Entre os 14, apenas seis ainda não prestaram depoimento à CPI da Pandemia: Hélio Angotti Neto, Francieli Fantinato, Paolo Zanotto, Carlos Wizard, Arthur Weintraub e Luciano Dias Azevedo – apenas este último ainda não teve pedido de convocação para depor aprovado.

Críticas ao presidente

Ao anunciar a lista, o relator Calheiros proferiu uma série de críticas à gestão da pandemia pelo governo federal, afirmando que Bolsonaro agiu com "absoluta irresponsabilidade".

O presidente vem atacando as vacinas contra a covid-19 e outras medidas sanitárias para conter os contágios. Bolsonaro também defende a infecção pelo coronavírus como melhor forma de alcançar a imunização e a chamada imunidade de rebanho – o que já foi rechaçado pela ciência – e promove o uso de medicamentos ineficazes contra a doença.

"Nós chegaremos, tristemente, neste fim de semana, a mais de meio milhão de mortos no Brasil pela covid. Diante da absoluta irresponsabilidade do chefe de governo que, ainda ontem, reiterou tudo o que havia dito com relação à defesa da imunidade de rebanho, da imunização natural. E usou ele próprio como exemplo desse crime e desse absurdo", afirmou Calheiros.

"Já demonstramos que o governo sempre recusou as vacinas e sempre tentou e colocou em seu lugar o chamado tratamento precoce e a utilização da hidroxicloroquina, da ivermectina, do zinco e outros produtos com comprovada ineficácia."

O relator afirmou ainda que, se ao longo dos trabalhos da comissão aparecerem "fatos óbvios" contra Bolsonaro, a CPI "vai ter que responsabilizar" o presidente.

"[Colocar Bolsonaro na condição de investigado] é uma análise que estamos refletindo, ouvindo as pessoas. Se a CPI puder diretamente investigar o presidente, já que a vedação é para o não comparecimento [para depor]. Poderemos fazer perguntas por escrito, como em muitas circunstâncias", disse Calheiros.

Segundo apurou o jornal O Globo, o parecer do relator ao fim do inquérito deverá apontar supostos erros e omissões de Bolsonaro no combate à covid-19. Por mais que o presidente não possa ser formalmente denunciado pela comissão à Procuradoria-Geral da República (PGR), o relatório de Calheiros pode abrir caminho para que Bolsonaro seja levado a um tribunal penal internacional, afirmou o jornal.

Sessão esvaziada

Nesta sexta-feira, a CPI ouviu dois médicos defensores do chamado "tratamento precoce", o coquetel de drogas ineficazes promovido pelo governo Bolsonaro. A sessão foi esvaziada, com a maioria dos senadores não comparecendo ou abandonando os depoimentos, num movimento que foi encarado como um boicote.

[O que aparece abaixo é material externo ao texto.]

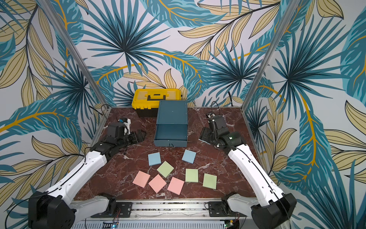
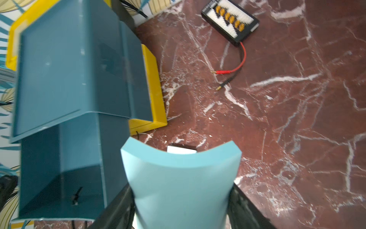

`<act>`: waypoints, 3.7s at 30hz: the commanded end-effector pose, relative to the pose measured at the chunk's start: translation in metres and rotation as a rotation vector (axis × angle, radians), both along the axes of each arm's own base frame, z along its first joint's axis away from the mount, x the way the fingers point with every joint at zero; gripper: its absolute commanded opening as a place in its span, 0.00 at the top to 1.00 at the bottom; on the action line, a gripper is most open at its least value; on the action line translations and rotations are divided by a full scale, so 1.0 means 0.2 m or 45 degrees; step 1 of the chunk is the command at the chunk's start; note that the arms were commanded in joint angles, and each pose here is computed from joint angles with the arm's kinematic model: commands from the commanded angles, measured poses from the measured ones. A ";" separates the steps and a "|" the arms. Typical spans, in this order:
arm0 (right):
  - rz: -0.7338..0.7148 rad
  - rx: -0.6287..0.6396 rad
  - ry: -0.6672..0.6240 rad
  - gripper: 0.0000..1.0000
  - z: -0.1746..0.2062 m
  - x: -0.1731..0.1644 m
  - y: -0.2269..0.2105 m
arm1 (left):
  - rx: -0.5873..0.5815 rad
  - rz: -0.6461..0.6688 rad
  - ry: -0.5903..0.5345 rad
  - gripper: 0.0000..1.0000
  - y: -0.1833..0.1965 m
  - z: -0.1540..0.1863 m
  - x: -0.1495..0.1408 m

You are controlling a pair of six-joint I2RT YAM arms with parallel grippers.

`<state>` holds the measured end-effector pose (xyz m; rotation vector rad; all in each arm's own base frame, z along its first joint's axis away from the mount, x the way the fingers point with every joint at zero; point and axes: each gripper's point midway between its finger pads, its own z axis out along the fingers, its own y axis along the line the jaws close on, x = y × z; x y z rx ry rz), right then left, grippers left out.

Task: Please put the sticky notes in the drawer by color
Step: Place the sticky notes in the drawer, then adjust the sticky notes at the center of the board.

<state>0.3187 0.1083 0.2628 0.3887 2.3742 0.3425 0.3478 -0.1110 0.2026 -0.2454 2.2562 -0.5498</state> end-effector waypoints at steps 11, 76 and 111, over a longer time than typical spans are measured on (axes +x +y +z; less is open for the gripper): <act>0.300 0.018 -0.242 0.30 0.25 0.18 0.56 | 0.025 0.029 -0.098 0.00 0.03 0.15 0.00; 0.113 -0.408 -0.391 0.09 0.39 0.08 0.40 | 0.056 0.048 -0.169 0.00 0.07 0.18 -0.04; -0.039 -0.148 0.087 0.01 -0.77 -0.46 0.07 | 0.040 0.073 -0.121 0.00 0.08 0.11 -0.06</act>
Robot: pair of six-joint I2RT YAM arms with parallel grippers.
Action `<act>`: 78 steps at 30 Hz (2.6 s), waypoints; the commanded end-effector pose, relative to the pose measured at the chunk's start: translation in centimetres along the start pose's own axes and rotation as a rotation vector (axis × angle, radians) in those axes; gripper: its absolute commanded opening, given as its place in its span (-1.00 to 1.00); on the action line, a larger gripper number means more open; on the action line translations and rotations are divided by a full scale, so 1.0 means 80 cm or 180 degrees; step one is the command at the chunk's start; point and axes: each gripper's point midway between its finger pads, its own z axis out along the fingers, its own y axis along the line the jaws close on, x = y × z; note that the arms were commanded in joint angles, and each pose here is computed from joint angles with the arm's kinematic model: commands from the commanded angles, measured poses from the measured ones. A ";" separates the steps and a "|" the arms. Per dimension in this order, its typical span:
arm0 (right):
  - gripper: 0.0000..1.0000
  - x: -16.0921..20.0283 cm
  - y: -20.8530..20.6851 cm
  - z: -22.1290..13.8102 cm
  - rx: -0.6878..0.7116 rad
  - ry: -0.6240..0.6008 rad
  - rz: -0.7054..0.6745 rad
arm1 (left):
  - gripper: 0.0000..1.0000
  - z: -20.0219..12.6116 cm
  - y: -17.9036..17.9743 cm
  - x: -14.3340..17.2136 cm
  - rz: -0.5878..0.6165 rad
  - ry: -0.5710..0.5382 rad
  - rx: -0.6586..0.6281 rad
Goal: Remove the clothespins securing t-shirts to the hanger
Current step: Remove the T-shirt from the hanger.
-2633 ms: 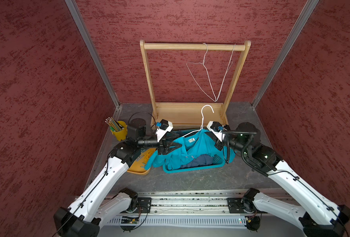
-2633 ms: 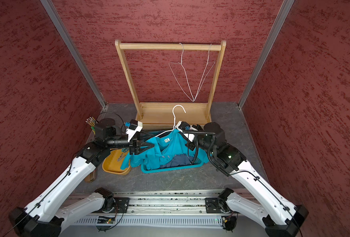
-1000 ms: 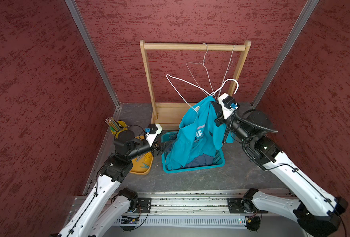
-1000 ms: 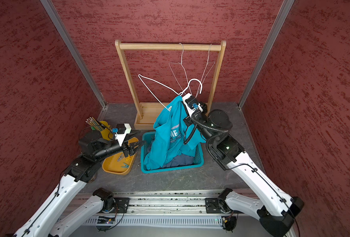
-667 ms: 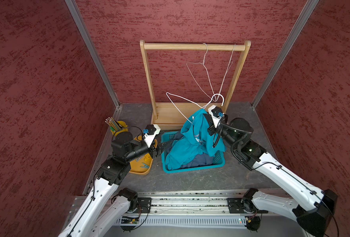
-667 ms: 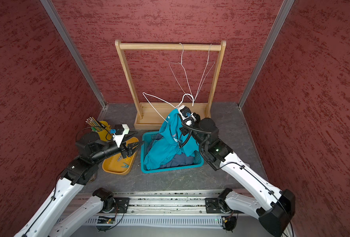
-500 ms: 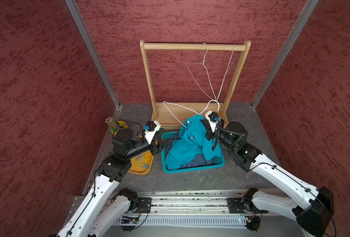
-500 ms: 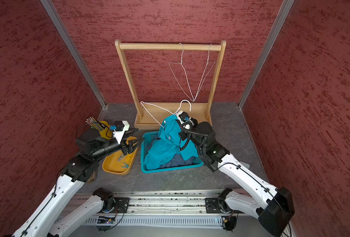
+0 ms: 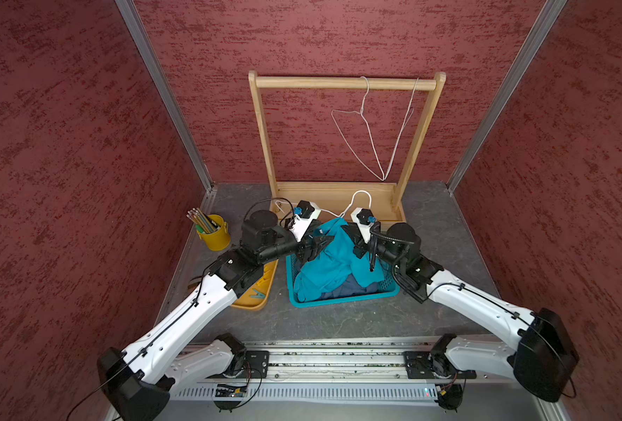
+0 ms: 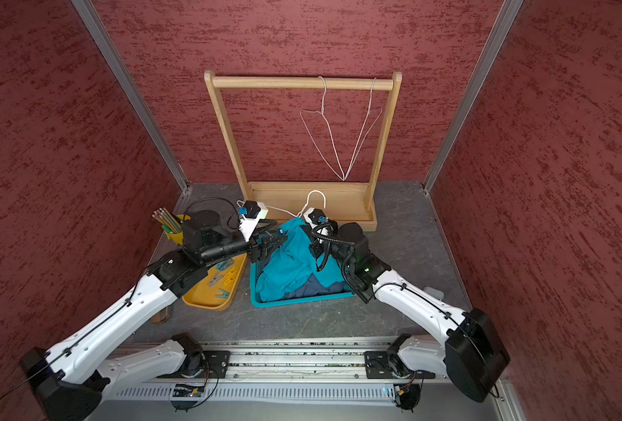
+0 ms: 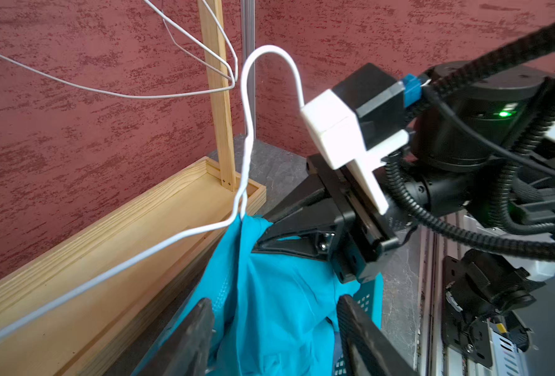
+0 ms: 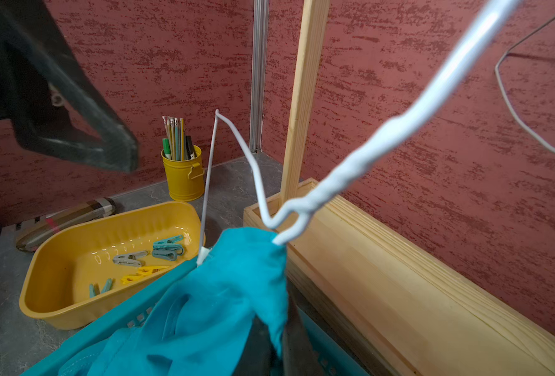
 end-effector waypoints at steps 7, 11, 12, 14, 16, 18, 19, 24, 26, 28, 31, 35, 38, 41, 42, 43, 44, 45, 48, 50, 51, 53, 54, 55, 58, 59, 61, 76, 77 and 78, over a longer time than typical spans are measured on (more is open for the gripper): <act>-1.00 0.006 0.019 -0.007 -0.0203 0.0064 0.0135 | 0.24 0.041 0.003 -0.008 0.0119 -0.0168 0.0122; -1.00 0.011 0.021 -0.007 -0.0201 0.0055 0.0135 | 0.24 0.051 0.002 -0.012 0.0090 -0.0162 0.0158; -1.00 0.013 0.022 -0.006 -0.0206 0.0064 0.0137 | 0.23 0.051 0.003 -0.015 0.0078 -0.0170 0.0150; -1.00 0.015 0.024 -0.004 -0.0221 0.0084 0.0127 | 0.22 0.050 0.006 -0.022 0.0050 -0.0191 0.0096; -1.00 0.015 0.026 -0.003 -0.0226 0.0100 0.0110 | 0.17 0.049 0.013 -0.028 0.0030 -0.0209 -0.0007; -1.00 0.014 0.029 -0.002 -0.0246 0.0117 0.0079 | 0.11 0.048 0.017 -0.033 0.0052 -0.0228 -0.0078; -1.00 0.013 0.031 -0.001 -0.0255 0.0126 0.0062 | 0.08 0.049 0.019 -0.033 0.0073 -0.0224 -0.0095; -1.00 0.005 0.033 -0.005 -0.0212 0.0144 -0.0019 | -0.05 0.049 0.020 -0.038 0.0109 -0.0162 -0.0127; -1.00 0.007 0.030 -0.007 -0.0162 0.0182 -0.0040 | -0.08 0.046 0.018 -0.041 0.0120 -0.0191 -0.0116; -1.00 0.013 0.026 -0.007 -0.0099 0.0258 -0.0057 | -0.09 0.043 0.015 -0.044 0.0135 -0.0219 -0.0111; -1.00 0.019 0.024 -0.005 -0.0081 0.0370 -0.0074 | -0.09 0.038 0.011 -0.048 0.0171 -0.0248 -0.0097; -1.00 0.025 0.026 -0.002 -0.0110 0.0472 -0.0073 | -0.02 0.036 0.007 -0.050 0.0208 -0.0263 -0.0083; -1.00 0.027 0.026 0.000 -0.0119 0.0511 -0.0088 | 0.10 0.036 0.007 -0.045 0.0229 -0.0241 -0.0101; -1.00 0.030 0.026 0.001 -0.0128 0.0541 -0.0096 | 0.15 0.037 0.004 -0.041 0.0228 -0.0228 -0.0102; -1.00 0.029 0.026 0.002 -0.0129 0.0547 -0.0095 | 0.16 0.037 0.003 -0.040 0.0220 -0.0225 -0.0094; -1.00 0.030 0.026 0.003 -0.0135 0.0556 -0.0102 | 0.16 0.036 0.002 -0.039 0.0220 -0.0223 -0.0099; -1.00 0.031 0.027 0.004 -0.0142 0.0572 -0.0097 | 0.16 0.036 0.002 -0.038 0.0212 -0.0218 -0.0100; -1.00 0.030 0.027 0.004 -0.0144 0.0578 -0.0103 | 0.15 0.034 0.002 -0.039 0.0201 -0.0220 -0.0103; -1.00 0.034 0.023 0.005 -0.0098 0.0628 -0.0120 | -0.05 0.028 -0.007 -0.040 0.0153 -0.0230 -0.0012; -1.00 0.039 0.013 0.004 0.0059 0.0677 -0.0157 | -0.20 0.019 -0.020 -0.043 0.0144 -0.0290 0.0142; -1.00 0.040 0.009 0.004 0.0109 0.0701 -0.0174 | -0.21 0.015 -0.024 -0.042 0.0136 -0.0318 0.0176; -1.00 0.041 0.006 0.003 0.0143 0.0730 -0.0195 | -0.20 0.009 -0.025 -0.042 0.0120 -0.0357 0.0160; -1.00 0.040 0.007 0.003 0.0127 0.0730 -0.0195 | -0.17 0.007 -0.022 -0.041 0.0133 -0.0356 0.0106; -1.00 0.040 0.010 0.004 0.0092 0.0723 -0.0193 | -0.11 0.008 -0.016 -0.037 0.0143 -0.0329 0.0023; -1.00 0.032 0.019 0.005 -0.0044 0.0647 -0.0173 | 0.03 0.016 -0.002 -0.029 0.0186 -0.0198 -0.0155; -1.00 0.030 0.022 0.005 -0.0093 0.0627 -0.0166 | 0.06 0.020 0.001 -0.025 0.0196 -0.0144 -0.0169; -1.00 0.023 0.030 0.003 -0.0201 0.0559 -0.0153 | 0.10 0.029 0.006 -0.020 0.0207 -0.0057 -0.0198; -1.00 0.008 0.052 -0.008 -0.0516 0.0436 -0.0177 | -0.07 0.069 0.015 -0.010 0.0312 0.0076 -0.0157; -1.00 0.009 0.050 -0.008 -0.0496 0.0442 -0.0179 | -0.14 0.069 0.015 -0.010 0.0320 0.0075 -0.0160; -1.00 0.010 0.049 -0.008 -0.0481 0.0457 -0.0177 | -0.24 0.069 0.015 -0.010 0.0332 0.0069 -0.0163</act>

Na quinta-feira, vários senadores críticos do governo já haviam afirmado que não pretendiam dar palco para figuras que promovessem o desacreditado "tratamento precoce".

Na sala, permaneceram apenas o presidente Omar Aziz (PSD-AM) e quatro senadores governistas: Jorginho Melo (PL-SC), Marcos Rogério (DEM-RO), Eduardo Girão (Podemos-CE) e Luis Carlos Heinze (PP-RS), que são defensores das drogas ineficazes.

"Eu sinceramente, em função desse escárnio, desse descaso, eu me recuso, mesmo como relator dessa comissão parlamentar de inquérito, a fazer qualquer pergunta aos expoentes, aos depoentes, com todo o respeito que eles tenham. Mas eu me recuso. Não dá para continuarmos nessa situação", disse o relator Calheiros, antes de deixar a sala.